*** Opening of GIVEN MATERIAL ***
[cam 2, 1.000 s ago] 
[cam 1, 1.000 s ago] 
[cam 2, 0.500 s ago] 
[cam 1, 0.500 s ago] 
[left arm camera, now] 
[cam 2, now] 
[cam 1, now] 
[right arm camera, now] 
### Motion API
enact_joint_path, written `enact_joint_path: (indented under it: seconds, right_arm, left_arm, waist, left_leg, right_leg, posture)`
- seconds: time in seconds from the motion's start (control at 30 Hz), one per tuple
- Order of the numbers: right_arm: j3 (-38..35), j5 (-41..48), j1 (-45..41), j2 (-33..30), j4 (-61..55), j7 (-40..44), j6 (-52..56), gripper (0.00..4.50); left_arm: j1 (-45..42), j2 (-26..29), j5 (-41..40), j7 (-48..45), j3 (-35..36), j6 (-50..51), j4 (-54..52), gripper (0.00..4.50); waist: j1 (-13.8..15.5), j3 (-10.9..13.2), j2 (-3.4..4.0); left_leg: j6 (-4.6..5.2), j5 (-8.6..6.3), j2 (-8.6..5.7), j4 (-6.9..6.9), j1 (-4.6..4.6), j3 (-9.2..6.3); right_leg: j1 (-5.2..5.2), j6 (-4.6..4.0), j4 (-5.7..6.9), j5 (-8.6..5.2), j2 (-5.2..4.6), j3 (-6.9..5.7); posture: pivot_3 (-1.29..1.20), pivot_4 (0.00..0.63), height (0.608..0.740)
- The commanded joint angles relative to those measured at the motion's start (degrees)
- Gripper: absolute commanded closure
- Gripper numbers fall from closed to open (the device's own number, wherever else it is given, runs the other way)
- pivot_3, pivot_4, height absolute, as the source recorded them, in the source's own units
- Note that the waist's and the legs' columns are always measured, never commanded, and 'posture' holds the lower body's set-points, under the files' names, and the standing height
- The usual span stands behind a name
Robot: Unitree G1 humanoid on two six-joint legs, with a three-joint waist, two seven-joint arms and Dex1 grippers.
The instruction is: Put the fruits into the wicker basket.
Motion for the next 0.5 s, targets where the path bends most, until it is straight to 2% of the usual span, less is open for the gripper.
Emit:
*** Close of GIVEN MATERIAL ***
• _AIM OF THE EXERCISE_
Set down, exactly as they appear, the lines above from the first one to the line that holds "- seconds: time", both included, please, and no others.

• _EXERCISE RESULT_
[cam 2, 1.000 s ago] 
[cam 1, 1.000 s ago] 
[cam 2, 0.500 s ago] 
[cam 1, 0.500 s ago] 
[left arm camera, now] 
[cam 2, now] 
[cam 1, now] 
[right arm camera, now] 
### Motion API
enact_joint_path, written `enact_joint_path: (indented under it: seconds, right_arm, left_arm, waist, left_leg, right_leg, posture)`
- seconds: time in seconds from the motion's start (control at 30 Hz), one per tuple

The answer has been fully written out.